The control unit has a single-side correction chart in the empty time between the image formation of the preceding paper and the image formation of the subsequent paper during the continuous image formation of the front surface or the continuous image formation of the back surface. Image formation is performed.

The invention according to claim 2 is the invention according to claim 1,
With multiple output trays,
The control unit discharges the correction chart to a paper discharge tray different from the paper on which images are formed on both sides.

The invention according to claim 3 is the invention according to claim 1 or 2,
When the output paper density adjustment timing is reached during the double-sided image formation, the control unit causes the output paper density adjustment chart to be formed as the correction chart in the subsequent idle time.

The invention according to claim 4 is the invention according to claim 1 or 2,
When the stabilization control is performed during the double-sided image formation, the control unit causes the sample image to be formed as the correction chart in the subsequent idle time.

  According to the present invention, in an image forming apparatus that performs double-sided alternating conveyance, it is possible to output a correction chart such as an output paper density adjustment chart and a sample image without reducing productivity. In addition, it is possible to reduce the time during which the photoconductor rotates idly and improve the life of the image forming apparatus.

2 is a block diagram illustrating a functional configuration of the image forming apparatus. FIG. 1 is a diagram illustrating a schematic configuration example of an image forming apparatus. FIG. 6 is a diagram schematically illustrating a sheet conveyance path. It is a flowchart which shows the output control process A performed by the control part of FIG. 1 in 1st Embodiment. It is a figure which shows the correction chart output possible timing at the time of performing image formation based on the job of A4 size and 10 sheets on both sides by the output control processing A. It is a flowchart which shows the output control process B performed by the control part of FIG. 1 in 2nd Embodiment. It is a figure for demonstrating the conventional double-sided image formation. FIG. 10 is a diagram illustrating the output timing of a correction chart when the timing to output a correction chart has arrived during a double-sided image formation job in the prior art.

  The configuration and operation of an image forming apparatus according to an embodiment of the present invention will be described in detail with reference to the drawings. In the embodiment of the present invention, the color image forming apparatus 1 will be described as an example. However, the present invention is not limited to this, and the present invention can be realized by, for example, a monochrome image forming apparatus. .

[First Embodiment]
(Configuration of image forming apparatus 1)
FIG. 1 shows a functional block diagram of the image forming apparatus 1. FIG. 2 shows a schematic configuration inside the image forming apparatus 1.
As shown in FIG. 1, the image forming apparatus 1 includes a control unit 10, an operation display unit 20, a storage unit 30, a communication unit 40, an image reading unit 50, an image processing unit 60, an image forming unit 70, a color sensor 80, and a rear sensor. A processing unit 90 and the like are provided, and each unit is connected via a bus 101.
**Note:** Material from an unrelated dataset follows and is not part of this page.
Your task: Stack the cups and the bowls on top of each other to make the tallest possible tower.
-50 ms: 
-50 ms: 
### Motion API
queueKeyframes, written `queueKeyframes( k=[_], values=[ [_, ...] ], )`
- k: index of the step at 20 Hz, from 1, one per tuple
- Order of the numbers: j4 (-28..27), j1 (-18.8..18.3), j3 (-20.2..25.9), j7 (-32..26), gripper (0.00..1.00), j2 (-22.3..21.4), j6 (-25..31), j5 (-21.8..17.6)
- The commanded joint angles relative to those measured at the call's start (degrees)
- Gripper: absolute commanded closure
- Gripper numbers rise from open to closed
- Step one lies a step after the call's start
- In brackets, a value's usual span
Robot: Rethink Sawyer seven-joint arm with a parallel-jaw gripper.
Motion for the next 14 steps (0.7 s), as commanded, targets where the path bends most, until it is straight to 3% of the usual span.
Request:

  The control unit 10 includes a CPU (Central Processing Unit), a RAM (Random Access Memory), and the like. The CPU of the control unit 10 reads the system program and various processing programs stored in the storage unit 30 and develops them in the RAM, and centrally controls the operation of each part of the image forming apparatus 1 according to the developed programs.

For example, the control unit 10 reads an image from a document placed on the document tray 11a by the image reading unit 50 in cooperation with a program stored in the storage unit 30, and reads the image of the read document and an operation display unit. The job is executed based on the job information such as the image forming condition input from 20, and the image forming unit 70 is controlled to form an image on the sheet. In addition, the control unit 10 receives job information including image data transmitted from an external device or the like, image forming conditions of each image data, and the like by the communication unit 40 in cooperation with a program stored in the storage unit 30. Then, a job is executed based on the received job information, and the image forming unit 70 is controlled to form an image on a sheet.
Further, the control unit 10 executes an output control process A described later in cooperation with a program stored in the storage unit 30 and performs a front surface continuous image formation in double-sided alternating conveyance or a backside continuous image formation in advance. Control is performed to output a correction chart during the idle time of at least one sheet between the image formation of the paper and the image formation of the succeeding paper.

  The operation display unit 20 is configured by an LCD (Liquid Crystal Display) or the like, and displays various operation buttons, device statuses, operation statuses of functions, and the like on the display screen in accordance with display signal instructions input from the control unit 10. I do. The LCD display screen is covered with a pressure-sensitive (resistive film pressure) touch panel configured with transparent electrodes arranged in a grid, and the XY coordinates of the force point pressed with a finger or a touch pen are expressed as voltage values. The detected position signal is output to the control unit 10 as an operation signal. The operation display unit 20 includes various operation buttons such as a numeric button and a start button, and outputs an operation signal generated by the button operation to the control unit 10.

The storage unit 30 is configured by a non-volatile memory or the like, and is a system program that can be executed by the image forming apparatus 1, various processing programs that can be executed by the system program, data that is used when these various processing programs are executed, and a control unit The data of the processing result calculated by 10 is stored.
For example, the storage unit 30 stores output paper density adjustment chart image data, a γ correction curve, a count value of the number of image formations, and the like.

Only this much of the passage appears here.